Porträt einer großen Denkerin

Am 11. April 1961 begann in Jerusalem ein Prozess, der die Kategorisierung „historisch“ zu Recht trug. Vor Gericht stand nämlich Adolf Eichmann, ehemaliger SS-Obersturmbannführer, Protokollführer der Wannseekonferenz und einer der maßgeblichen Organisatoren der Ermordung von sechs Millionen Juden durch die Nationalsozialisten – ein Hauptverantwortlicher für den Sündenfall des 20. Jahrhunderts wurde doch noch zur Rechenschaft gezogen. Als Prozessbeobachterin für das Magazin „The New Yorker“ war die Philosophin und Publizistin Hannah Arendt, die in Deutschland geboren und aufgewachsen war und wegen ihrer jüdischen Abstammung 1933 selbst vor den Nazis aus ihrer Heimat fliehen musste, angereist.

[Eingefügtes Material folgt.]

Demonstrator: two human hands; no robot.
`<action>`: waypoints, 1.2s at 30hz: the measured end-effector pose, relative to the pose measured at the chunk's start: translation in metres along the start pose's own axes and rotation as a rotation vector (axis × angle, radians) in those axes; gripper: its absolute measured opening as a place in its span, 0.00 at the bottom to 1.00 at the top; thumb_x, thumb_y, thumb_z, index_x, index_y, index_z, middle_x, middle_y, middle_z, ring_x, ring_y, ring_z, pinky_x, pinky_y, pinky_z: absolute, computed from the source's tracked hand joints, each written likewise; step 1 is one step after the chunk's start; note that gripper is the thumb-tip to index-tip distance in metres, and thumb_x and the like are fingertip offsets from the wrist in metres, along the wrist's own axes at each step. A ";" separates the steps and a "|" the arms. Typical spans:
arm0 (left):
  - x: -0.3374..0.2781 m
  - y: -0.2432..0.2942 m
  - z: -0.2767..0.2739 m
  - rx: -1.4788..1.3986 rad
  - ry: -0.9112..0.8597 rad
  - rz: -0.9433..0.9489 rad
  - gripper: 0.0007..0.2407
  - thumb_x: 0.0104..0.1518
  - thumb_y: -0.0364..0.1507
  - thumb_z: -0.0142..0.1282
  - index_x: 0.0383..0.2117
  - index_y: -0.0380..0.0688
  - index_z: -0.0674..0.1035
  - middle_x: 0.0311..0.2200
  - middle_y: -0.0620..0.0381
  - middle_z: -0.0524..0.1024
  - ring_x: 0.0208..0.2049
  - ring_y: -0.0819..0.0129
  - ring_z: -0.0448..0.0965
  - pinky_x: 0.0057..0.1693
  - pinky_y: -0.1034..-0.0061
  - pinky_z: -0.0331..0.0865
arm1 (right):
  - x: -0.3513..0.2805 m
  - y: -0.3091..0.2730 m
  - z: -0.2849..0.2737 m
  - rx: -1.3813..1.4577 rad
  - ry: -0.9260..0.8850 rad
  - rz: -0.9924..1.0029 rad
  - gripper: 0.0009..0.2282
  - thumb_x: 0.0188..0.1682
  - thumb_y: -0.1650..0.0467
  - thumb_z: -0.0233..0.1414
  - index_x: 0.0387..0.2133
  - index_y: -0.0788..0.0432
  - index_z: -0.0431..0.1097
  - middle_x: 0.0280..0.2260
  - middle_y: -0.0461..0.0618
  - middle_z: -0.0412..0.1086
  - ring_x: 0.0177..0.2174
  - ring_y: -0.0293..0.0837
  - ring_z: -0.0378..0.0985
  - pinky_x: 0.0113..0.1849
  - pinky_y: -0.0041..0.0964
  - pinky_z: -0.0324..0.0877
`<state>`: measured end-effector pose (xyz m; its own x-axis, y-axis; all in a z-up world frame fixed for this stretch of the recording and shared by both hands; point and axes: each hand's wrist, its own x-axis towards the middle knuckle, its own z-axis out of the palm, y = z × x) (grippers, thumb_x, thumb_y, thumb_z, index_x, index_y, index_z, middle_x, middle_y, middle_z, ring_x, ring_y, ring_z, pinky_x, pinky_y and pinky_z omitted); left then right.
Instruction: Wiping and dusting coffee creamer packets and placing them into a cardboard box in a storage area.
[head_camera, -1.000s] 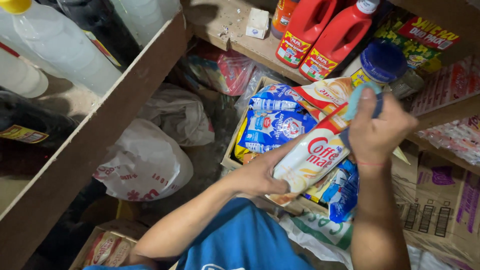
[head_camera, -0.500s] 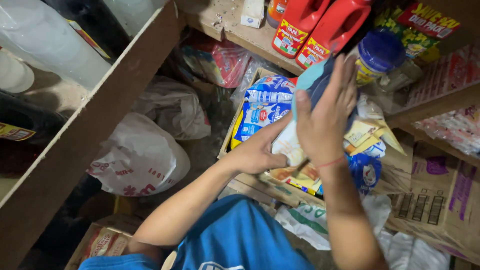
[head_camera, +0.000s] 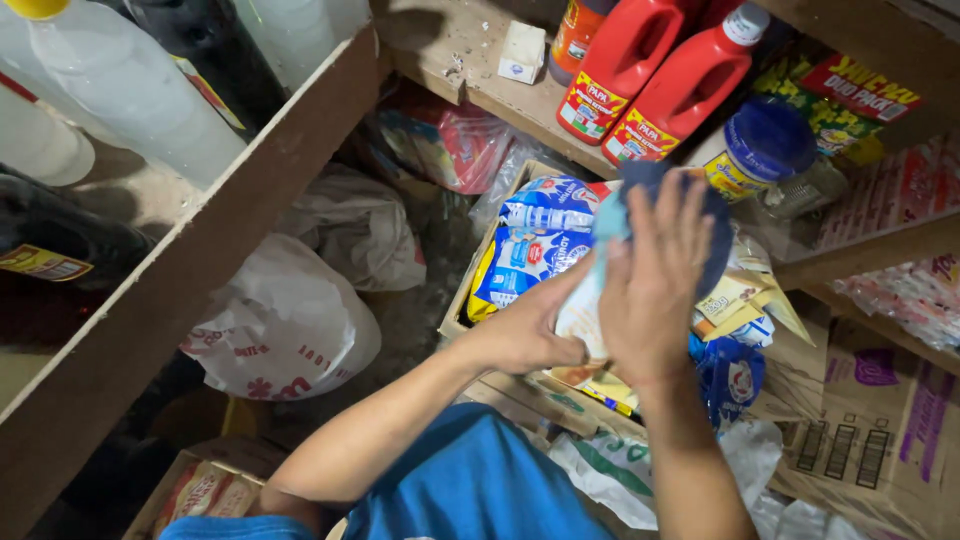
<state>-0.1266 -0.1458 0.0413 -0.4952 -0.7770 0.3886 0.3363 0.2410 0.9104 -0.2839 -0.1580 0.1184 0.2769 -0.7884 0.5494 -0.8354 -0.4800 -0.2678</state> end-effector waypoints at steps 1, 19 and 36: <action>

Im Verlauf des Prozesses konstatierte sie die Diskrepanz zwischen den monströsen Verbrechen Eichmanns und seinem Auftreten als biederer Durchschnittstyp. In ihren Reportagen, die auch zu ihrem Buch „Eichmann in Jerusalem“ führten, thematisierte sie diese Diskrepanz, dabei prägte sie jenen Begriff, der ein wichtiger Schlüssel für das Begreifen der Psychologie der Täter werden sollte: die Banalität des Bösen. Doch nach ihrer Rückkehr in die USA sah sich Arendt wegen dieser Position auch massiver Kritik gegenüber; „Verharmlosung“ war da noch einer der milderen Vorwürfe.

Margarethe von Trotta hat sich der Person Hannah Arendt über diesen Erkenntnisprozess und den Sturm, den sie damit entfachte, angenähert. Ihre Inszenierung, die auf den Prozess und die folgenden Monate fokussiert, tut dies mit der Präzision eines Dokudramas. Der klügste Schachzug dabei ist, Eichmann ausschließlich über Archivaufnahmen zu zeigen. Denn damit wird die unfassbare Dualität des Adolf Eichmann zwischen Biedermann und Organisator der Judenvernichtung deutlicher, als dies durch Schauspiel je erreicht werden könnte. Die Richtigkeit von Hannah Arendts Thesen über jenen Mann, der seinen mörderischen Anteil am Holocaust auf das Erstellen von Zugfahrplänen zu reduzieren  versuchte, erfährt so eine eindrucksvolle Bestätigung. Von Barbara Sukowa großartig verkörpert, wird die Integrität Arendts, die trotz heftiger Angriffe – auch aus dem engsten Freundeskreis – dem Druck standhält und ihre intellektuellen Überzeugungen konsequent verteidigt, deutlich. Mit Hannah Arendt gelingt von Trotta eine filmische Geschichtsstunde wie sie sein soll: spannend, ohne reißerisch-trivial zu werden, lehrreich, ohne belehrend wirken und berührend, ohne in falsche Sentimentalität abzurutschen.